Let’s get right into it. My mom works for a Sheriff’s department in Oregon. She knows many sergeants and is good friends with a lieutenant. She cracks jokes with cops and has had rubber band wars with detectives. I have always admired these men and women. They chose to spend years in college to learn how to protect the weak and the innocent.
So when I overhear several students in my classes talking about police brutality and white-on-black violence, you can imagine that my pulse quickens. Most of the time I shake it off and remind myself that no matter how I would word my argument, it just wouldn’t come out correctly. I clench my jaw and keep quiet.
I grew up with an African-American best friend.
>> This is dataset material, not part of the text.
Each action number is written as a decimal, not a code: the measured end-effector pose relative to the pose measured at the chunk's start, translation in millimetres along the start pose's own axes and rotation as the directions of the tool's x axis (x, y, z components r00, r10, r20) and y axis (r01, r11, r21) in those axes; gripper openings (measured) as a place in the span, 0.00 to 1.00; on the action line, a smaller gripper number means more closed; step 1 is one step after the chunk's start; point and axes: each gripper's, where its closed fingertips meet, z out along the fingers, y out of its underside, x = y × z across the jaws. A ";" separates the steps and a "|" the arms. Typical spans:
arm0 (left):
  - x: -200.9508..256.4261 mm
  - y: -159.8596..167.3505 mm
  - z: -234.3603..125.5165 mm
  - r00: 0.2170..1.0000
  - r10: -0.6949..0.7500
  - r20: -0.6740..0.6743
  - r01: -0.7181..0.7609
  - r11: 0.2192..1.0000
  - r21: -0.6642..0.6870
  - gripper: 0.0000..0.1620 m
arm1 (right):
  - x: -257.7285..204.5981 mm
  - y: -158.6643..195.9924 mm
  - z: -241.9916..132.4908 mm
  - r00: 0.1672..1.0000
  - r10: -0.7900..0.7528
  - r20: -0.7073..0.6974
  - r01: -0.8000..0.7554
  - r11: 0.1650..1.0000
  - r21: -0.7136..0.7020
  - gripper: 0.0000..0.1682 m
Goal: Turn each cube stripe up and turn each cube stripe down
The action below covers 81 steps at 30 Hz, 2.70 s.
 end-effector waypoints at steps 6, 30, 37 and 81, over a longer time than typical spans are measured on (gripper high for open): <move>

In case you haven’t visited the rainy state of Oregon, there are interracial couples everywhere you look. The idea of racism is nearly non-existant because the majority of the population holds the idea of love at the core of who they are.
When the court ruling was announced in Ferguson, Missouri, protestors in Portland, Oregon, chose to gather on the public Morrison bridge. A team of officers in full riot gear were called out in the middle of the night to protect them from passing cars on the freeway. Protestors tried to push past the officers, screaming at them and spitting on them — throwing the water bottles that were provided for them back in the officer’s faces. I watched on television as one officer — and close family friend — stood idle as he was hit and yelled at by the crowd.
It’s odd to me that an event that took place 2,033 miles away could ripple this far, and how the blame could be put on a group of men and women who weren’t present in Missouri. That evening in Portland, officers were being attacked by those who they had sworn to protect.
Around the early 1940s, the Judeo-Christian set of values gained popularity among the common people. This concept talks about strictly Biblical principles. Regardless of the religion behind the Bible, Judeo-Christian values are accepted as “the right way to live” In fact, Dwight D. Eisenhower used the phrase himself, saying: “our government has no sense unless it is founded in a deeply felt religious faith and I don’t care what it is. With us of course it is the Judeo-Christian concept, but it must be a religion that all men are created equal.”
Most of us at Harding come from a Christian background, but our nation as a whole was built on a set of morals that, even without Christianity, still focuses on treating men and women as equals no matter what. I could project my frustrations about mistreated officers all day — and I might be right to do so. However, even putting my personal religious views aside, I have a duty to my country to love all men equally no matter how I feel.
Maybe we can all learn something from the Portland Ferguson rally. Whether or not we choose to believe that injustice took place in Ferguson, we have a duty that drowns out both opposing sides to let it go through Judeo-Christian values. As Dr. Elijah Anthony said at this week’s ASI event, “I don’t believe there is anything we can do about this other than learn to live with it and be the best we can be.”